L’ex-socialiste devenu LIOT, Laurent Panifous, a tenté de la sauver grâce à un amendement arguant que « la réforme Touraine était difficile mais juste ». Même Arthur Delaporte, l’influent député socialiste proche d’Olivier Faure, est venu à sa rescousse, insistant sur la nécessité de choisir ses combats. En clair, ne pas jeter le bébé avec l’eau du bain, en l’occurrence la nécessaire réforme de 2014 en même temps que l’injuste réforme de 2023.
Comment conserver la première tout en votant l’abrogation de la seconde ? Une fois encore les socialistes se sont couchés, coincés par l’injonction de LFI, qui a considéré que les deux parties de leur texte étaient indissociables. Afin de permettre à la proposition d’abrogation des 64 ans d’être débattue dans l’Hémicycle le 28 novembre lors d’une journée d’initiative du groupe LFI, les socialistes ont dû se résoudre à voter le texte dans sa totalité en commission des Affaires sociales, quitte à renoncer aux 43 annuités… qu’ils avaient eux-mêmes défendues lors de la réforme de Marisol Touraine.

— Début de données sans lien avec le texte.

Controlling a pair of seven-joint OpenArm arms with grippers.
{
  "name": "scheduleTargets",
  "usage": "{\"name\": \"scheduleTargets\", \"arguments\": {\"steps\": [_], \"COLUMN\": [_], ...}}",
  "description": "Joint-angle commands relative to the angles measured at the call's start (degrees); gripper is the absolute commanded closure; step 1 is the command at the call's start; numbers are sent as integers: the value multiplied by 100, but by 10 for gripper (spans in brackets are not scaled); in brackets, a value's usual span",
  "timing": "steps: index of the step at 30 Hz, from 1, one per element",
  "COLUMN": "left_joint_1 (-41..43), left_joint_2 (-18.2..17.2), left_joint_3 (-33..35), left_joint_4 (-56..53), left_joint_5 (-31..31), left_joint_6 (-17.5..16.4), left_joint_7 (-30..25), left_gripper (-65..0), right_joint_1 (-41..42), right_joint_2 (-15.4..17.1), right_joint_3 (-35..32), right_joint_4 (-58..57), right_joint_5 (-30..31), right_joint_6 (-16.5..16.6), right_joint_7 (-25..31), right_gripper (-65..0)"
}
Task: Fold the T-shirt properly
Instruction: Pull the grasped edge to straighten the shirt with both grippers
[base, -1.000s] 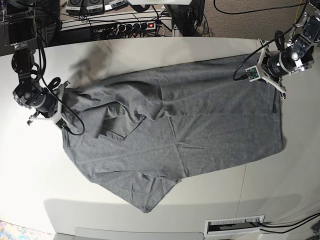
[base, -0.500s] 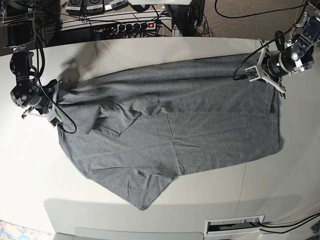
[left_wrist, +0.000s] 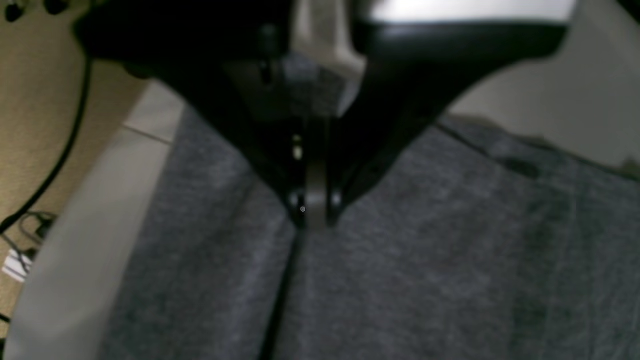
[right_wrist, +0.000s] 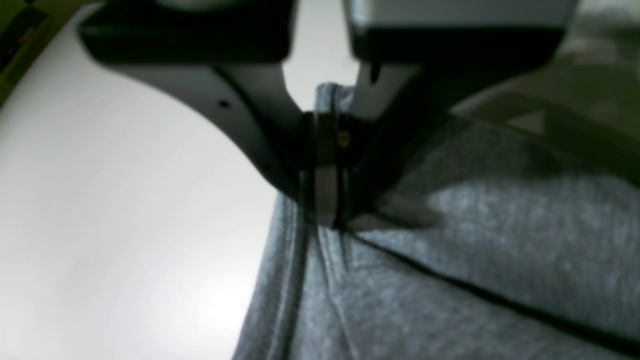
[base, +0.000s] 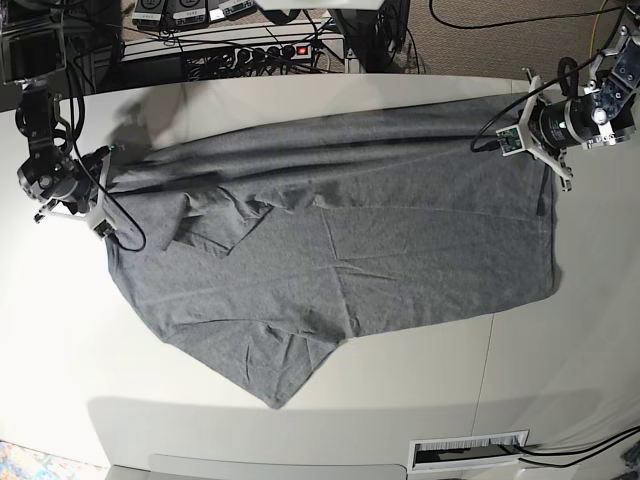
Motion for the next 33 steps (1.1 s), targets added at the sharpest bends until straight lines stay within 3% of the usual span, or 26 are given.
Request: {"name": "scheduleTargets", "arguments": {"steps": [1, 11, 21, 27, 33], "left_joint_1": [173, 157, 155, 153, 4], "left_joint_2": [-98, -114, -304, -417, -417], "left_joint_3": [129, 129, 129, 129, 129], "left_joint_4": [-20, 302, 389, 776, 824], "left_joint_5": [179, 426, 485, 481, 682], "left_joint_6": [-406, -406, -354, -343, 205], "left_joint_7": [518, 258, 219, 240, 240], "left_gripper": [0, 0, 0, 0, 0], "right_joint_1": [-284, -975, -984, -984, -984], "right_joint_2": [26, 26, 26, 24, 24], "right_joint_3": [-55, -52, -26, 470, 1091], "right_joint_4": [-37, 1432, 2044, 2072, 2074], "right_joint_5": [-52, -55, -125, -116, 170], "right_joint_6": [219, 216, 214, 210, 212], "right_joint_7": [-669, -1150, -1147, -992, -960], "right_gripper": [0, 0, 0, 0, 0]}}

Certains s’en émeuvent comme le sénateur Place Publique de Paris Bernard Jomier : « La réforme Touraine était nécessaire » insiste-t-il disant « qu’il y a de la démagogie chez ceux qui expliquent que l’on peut aussi revenir sur la réforme Touraine ». Les 66 députés socialistes tiennent entre leurs mains le sort du texte à l’Assemblée nationale. S’ils votent contre, il sera rejeté. S’ils votent pour, il sera adopté. Ce qui n’aurait rien de définitif puisqu’il serait alors transmis au Sénat qui le rejettera. Sans constitution de commission paritaire dont ne veulent ni Michel Barnier, ni Yaël Braun-Pivet, ni Gérard Larcher, la proposition de loi resterait bloquée dans la navette parlementaire avant de revenir en deuxième lecture à l’Assemblée nationale le 6 février dans une niche dédiée cette fois… aux écologistes.
La responsabilité des députés socialistes serait alors entière : on n’ose croire qu’ils accepteraient ce jour-là de céder une nouvelle fois au diktat de LFI et de revenir ainsi sur l’ensemble des mesures nécessaires à l’équilibre de notre régime de retraites.